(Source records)
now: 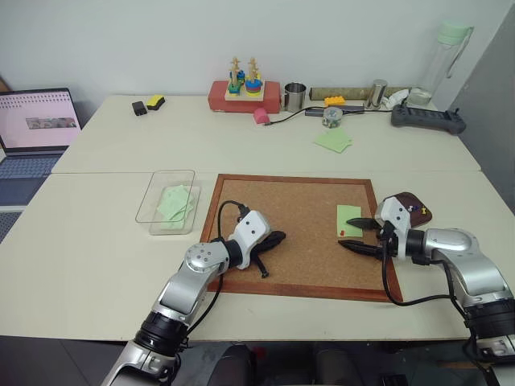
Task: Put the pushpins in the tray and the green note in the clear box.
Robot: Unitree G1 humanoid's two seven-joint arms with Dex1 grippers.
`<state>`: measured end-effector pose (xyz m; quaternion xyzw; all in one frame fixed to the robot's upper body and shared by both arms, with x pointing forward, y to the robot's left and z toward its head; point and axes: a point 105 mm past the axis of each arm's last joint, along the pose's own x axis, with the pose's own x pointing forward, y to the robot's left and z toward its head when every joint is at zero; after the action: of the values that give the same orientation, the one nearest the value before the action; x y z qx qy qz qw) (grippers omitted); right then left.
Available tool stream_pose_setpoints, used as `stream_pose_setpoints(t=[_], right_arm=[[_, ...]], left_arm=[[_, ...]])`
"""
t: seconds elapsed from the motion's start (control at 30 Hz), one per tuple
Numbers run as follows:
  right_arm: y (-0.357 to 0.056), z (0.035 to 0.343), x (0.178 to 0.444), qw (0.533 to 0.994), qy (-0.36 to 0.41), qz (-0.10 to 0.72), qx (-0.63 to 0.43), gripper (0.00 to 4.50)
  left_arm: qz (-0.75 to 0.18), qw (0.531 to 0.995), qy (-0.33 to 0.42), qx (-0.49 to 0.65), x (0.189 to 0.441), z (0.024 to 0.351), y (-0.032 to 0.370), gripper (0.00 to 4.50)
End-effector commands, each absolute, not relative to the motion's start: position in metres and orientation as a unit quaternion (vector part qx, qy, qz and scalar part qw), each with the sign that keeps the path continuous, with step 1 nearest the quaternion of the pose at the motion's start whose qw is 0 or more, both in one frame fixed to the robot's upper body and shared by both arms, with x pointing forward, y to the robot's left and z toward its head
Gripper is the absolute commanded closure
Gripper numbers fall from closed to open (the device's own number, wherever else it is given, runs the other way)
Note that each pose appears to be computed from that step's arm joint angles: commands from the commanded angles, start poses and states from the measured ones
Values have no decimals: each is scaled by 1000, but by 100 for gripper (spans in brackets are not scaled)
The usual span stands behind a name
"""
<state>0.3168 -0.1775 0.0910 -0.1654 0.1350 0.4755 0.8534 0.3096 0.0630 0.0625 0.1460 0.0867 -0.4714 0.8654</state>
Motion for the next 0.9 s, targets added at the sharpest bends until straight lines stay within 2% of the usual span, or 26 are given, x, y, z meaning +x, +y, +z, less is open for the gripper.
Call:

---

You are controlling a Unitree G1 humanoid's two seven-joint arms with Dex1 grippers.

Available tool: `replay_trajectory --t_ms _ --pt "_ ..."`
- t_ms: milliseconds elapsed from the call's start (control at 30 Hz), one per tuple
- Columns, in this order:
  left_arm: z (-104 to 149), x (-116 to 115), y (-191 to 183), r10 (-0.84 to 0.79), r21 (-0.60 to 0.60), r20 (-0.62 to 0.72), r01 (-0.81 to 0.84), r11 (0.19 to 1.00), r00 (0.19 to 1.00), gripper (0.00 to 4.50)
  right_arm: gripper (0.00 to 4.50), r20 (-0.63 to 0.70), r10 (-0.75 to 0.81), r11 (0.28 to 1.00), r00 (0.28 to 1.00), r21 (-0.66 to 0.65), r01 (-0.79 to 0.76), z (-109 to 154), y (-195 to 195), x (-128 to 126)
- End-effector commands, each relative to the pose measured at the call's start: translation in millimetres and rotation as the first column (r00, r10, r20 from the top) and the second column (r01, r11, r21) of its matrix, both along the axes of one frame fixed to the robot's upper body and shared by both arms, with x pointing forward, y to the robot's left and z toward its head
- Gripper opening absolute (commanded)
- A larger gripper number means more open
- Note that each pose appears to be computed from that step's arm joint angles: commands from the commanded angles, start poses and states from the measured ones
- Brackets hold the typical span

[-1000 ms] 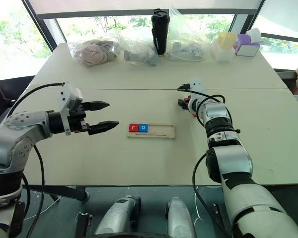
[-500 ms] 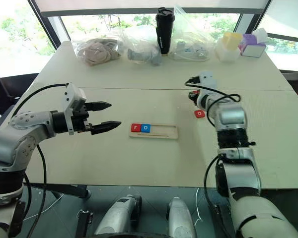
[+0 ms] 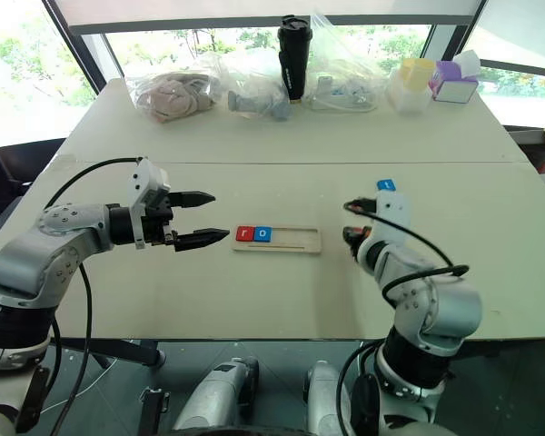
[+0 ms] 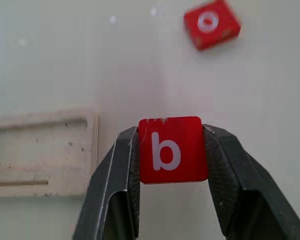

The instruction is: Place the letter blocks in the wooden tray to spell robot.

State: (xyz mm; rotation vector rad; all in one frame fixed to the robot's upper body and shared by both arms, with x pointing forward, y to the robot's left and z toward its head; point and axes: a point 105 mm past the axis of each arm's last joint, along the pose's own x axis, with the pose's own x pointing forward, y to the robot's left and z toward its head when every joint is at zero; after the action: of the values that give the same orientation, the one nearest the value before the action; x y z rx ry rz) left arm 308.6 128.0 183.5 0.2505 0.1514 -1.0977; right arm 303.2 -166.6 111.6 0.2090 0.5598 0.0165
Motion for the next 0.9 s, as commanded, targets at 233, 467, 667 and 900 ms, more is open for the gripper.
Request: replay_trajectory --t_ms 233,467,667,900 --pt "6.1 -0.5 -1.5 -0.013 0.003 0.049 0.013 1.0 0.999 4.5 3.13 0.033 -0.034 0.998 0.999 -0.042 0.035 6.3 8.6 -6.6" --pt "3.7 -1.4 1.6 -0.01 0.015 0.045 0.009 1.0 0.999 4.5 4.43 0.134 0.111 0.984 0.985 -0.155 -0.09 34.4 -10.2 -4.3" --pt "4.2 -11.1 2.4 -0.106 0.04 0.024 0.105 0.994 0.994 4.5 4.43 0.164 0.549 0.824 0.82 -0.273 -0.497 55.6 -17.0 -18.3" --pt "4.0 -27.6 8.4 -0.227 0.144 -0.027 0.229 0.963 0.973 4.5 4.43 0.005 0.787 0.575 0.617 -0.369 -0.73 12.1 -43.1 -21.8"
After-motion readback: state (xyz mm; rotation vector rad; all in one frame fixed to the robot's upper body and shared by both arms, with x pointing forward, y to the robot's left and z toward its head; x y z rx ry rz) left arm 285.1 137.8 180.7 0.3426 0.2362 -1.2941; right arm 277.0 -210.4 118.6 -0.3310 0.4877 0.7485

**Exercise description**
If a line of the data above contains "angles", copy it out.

**Solution for this problem**
Note that each pose appears to be computed from that step's arm joint angles: commands from the commanded angles, start poses and states from the measured ones
- Note that each pose appears to be computed from that step's arm joint angles: commands from the commanded angles, start poses and states from the measured ones

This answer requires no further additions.